400 It seems reasonable to infer that Mr Schaeffer must have had a general understanding that he was guaranteeing CRB's obligations under the Cash Funding Agreement. After all, he had volunteered that "if anything ever did go wrong" he would pay Mr Naegeli from his "personal funds", and, as I have set out above, readily agreed to Mr Naegeli's request that he guarantee CRB's obligations.
401 However, it seems unlikely that Mr Schaeffer would have understood the immediate and significant effect of his execution of the Guarantee.
402 He must, however, have understood that, assuming CRB was unable to do so, he was guaranteeing the return to Mr Naegeli of at least the initial advance of $500,000.
403 It does appear to me that, in the circumstances in which Mr Schaeffer executed the Guarantee, the provisions in the Guarantee having this effect were unjust.
Based on this conclusion, Stevenson J considered it would not be just to relieve the Deceased and the Estate from all obligation under the Guarantee and at the very least the Deceased should be held to his agreement to guarantee the payment to Mr Naegeli of the principal amount of $500,000 (at [405]).
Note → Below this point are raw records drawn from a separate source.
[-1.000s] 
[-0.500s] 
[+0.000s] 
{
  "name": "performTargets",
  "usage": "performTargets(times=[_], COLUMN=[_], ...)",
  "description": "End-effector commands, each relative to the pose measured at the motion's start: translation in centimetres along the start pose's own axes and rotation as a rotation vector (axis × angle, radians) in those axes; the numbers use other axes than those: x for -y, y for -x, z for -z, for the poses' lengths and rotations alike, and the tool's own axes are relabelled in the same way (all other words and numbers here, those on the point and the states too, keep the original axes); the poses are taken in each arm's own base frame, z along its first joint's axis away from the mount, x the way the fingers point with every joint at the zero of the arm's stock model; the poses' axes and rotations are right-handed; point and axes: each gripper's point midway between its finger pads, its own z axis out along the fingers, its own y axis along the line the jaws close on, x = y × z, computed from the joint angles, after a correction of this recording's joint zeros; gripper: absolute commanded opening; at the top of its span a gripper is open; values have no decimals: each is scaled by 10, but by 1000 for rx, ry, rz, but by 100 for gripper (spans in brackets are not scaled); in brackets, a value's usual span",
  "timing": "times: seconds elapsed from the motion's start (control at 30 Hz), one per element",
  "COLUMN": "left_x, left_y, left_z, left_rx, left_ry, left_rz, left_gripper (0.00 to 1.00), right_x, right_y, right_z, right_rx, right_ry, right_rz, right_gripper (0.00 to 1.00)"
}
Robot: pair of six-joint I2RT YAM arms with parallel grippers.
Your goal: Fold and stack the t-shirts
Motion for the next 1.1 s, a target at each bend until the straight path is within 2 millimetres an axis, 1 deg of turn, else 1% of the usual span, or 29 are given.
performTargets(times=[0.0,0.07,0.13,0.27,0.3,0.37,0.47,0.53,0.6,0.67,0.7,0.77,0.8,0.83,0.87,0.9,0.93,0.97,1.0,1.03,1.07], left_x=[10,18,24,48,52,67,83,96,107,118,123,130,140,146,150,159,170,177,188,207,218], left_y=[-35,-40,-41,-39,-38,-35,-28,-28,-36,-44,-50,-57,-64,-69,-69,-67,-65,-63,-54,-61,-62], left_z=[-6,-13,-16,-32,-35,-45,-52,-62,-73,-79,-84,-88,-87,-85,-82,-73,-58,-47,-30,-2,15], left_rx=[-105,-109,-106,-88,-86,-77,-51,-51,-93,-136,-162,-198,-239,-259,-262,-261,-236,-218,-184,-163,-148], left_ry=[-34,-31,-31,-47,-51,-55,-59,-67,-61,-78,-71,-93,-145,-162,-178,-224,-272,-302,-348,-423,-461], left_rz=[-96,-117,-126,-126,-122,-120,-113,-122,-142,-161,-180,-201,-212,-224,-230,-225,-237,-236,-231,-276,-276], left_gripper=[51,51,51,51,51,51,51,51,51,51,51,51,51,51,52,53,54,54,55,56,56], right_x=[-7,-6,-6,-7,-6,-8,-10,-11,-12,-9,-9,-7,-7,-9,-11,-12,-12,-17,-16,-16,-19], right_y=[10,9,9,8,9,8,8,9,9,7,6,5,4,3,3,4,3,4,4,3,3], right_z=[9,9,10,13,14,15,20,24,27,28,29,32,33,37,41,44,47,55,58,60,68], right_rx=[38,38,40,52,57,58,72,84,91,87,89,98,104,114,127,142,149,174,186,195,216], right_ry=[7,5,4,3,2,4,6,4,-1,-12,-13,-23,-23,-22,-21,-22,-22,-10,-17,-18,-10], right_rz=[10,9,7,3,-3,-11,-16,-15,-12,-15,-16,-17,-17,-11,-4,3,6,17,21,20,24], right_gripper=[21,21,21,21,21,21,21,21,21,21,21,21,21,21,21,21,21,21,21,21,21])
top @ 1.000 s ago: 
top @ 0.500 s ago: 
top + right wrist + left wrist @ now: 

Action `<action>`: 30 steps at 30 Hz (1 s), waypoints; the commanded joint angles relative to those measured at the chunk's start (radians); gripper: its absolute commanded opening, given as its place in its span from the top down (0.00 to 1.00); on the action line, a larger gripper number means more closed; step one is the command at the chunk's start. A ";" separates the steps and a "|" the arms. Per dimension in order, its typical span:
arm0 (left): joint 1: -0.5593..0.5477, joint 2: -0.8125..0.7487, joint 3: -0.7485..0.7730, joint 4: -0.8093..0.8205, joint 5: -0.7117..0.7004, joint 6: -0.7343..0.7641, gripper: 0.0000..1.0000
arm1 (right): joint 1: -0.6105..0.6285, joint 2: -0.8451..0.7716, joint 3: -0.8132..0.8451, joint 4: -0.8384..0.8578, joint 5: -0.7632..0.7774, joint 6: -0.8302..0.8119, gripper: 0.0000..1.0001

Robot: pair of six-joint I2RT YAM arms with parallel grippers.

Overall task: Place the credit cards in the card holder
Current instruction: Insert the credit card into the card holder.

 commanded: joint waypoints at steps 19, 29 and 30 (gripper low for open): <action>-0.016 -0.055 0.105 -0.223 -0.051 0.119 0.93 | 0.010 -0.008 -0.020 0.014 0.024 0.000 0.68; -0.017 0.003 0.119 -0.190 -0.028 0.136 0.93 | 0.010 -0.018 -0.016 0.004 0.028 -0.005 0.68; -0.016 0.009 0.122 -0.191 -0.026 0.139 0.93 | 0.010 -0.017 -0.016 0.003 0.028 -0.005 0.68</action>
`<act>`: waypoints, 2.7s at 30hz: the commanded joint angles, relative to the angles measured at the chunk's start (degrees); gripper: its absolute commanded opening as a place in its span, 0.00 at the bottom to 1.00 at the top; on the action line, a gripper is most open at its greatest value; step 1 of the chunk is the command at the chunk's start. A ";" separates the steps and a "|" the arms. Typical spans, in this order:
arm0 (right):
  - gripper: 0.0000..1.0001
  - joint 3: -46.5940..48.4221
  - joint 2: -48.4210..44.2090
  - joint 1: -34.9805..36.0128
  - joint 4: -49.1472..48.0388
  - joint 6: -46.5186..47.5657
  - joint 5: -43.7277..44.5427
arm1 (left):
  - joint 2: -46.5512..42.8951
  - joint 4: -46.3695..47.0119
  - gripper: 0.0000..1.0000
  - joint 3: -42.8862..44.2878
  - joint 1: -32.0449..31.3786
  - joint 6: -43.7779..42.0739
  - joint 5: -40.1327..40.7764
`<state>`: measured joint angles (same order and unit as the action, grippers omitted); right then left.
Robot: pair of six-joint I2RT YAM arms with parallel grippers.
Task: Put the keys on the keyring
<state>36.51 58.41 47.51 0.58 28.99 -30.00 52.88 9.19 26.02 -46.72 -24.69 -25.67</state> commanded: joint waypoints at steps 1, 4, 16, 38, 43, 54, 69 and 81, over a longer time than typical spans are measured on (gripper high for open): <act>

An order to that effect with interest accruing at the rate of 10% per annum from day-to-day was then made (at [409]-[410]).
[29]
GROUNDS OF APPEAL AND CROSS APPEAL
The grounds of the Appeal on which the Executors, Rasay and Footage rely are as follows (using the shorthand expressions in this judgment and containing my annotations in italics):
1. Stevenson J erred in concluding that Mr Naegeli did not act unconscionably within the meaning of s 12CB of the ASIC Act;
2. Stevenson J ought to have concluded that Mr Naegeli acted unconscionably within the meaning of s 12CB of the ASIC Act because:
1. on Stevenson J's own findings, the provisions of the Guarantee were improvident as the Deceased, Rasay and Footage gained no benefit and it was inevitable that Mr Naegeli would enforce the Guarantee having regard to CRB's existing defaults and insolvency;
2. the effective interest rate charged by Mr Naegeli of 1,200% per annum is manifestly unconscionable;
3. Mr Naegeli's conduct in procuring guarantees of repayment of monies calculated in accordance with that interest rate was unconscionable;
4. the execution of the Guarantee by the Deceased, Rasay and Footage in those circumstances was itself evidence of their vulnerability;
5. Mr Naegeli did not discharge the onus of proving that the transaction was fair, just and reasonable;
6. Mr Naegeli knew or ought to have known that the Deceased had not negotiated the terms of the Guarantee;
7. Mr Naegeli also knew that Mr Blinkworth was motivated to procure the execution of the Guarantee to prevent Mr Naegeli from commencing proceedings against CRB;
8. having regard to the First Judgment findings at [321] (Mr Naegeli knew that the Deceased trusted what Mr Blinkworth said to him and Mr Naegeli) and the evidence otherwise before the court, contrary to the First Judgment findings at [323] and [326] (if anyone was under Mr Blinkworth's influence it was Mr Naegeli and there was no evidence of the detail of the relationship between the Deceased and Mr Blinkworth) Mr Naegeli did know the relationship between the Deceased and Mr Blinkworth involved the Deceased implicitly trusting Mr Blinkworth; and
9. Mr Naegeli nonetheless left it to Mr Blinkworth to procure the Deceased's execution of the Guarantee.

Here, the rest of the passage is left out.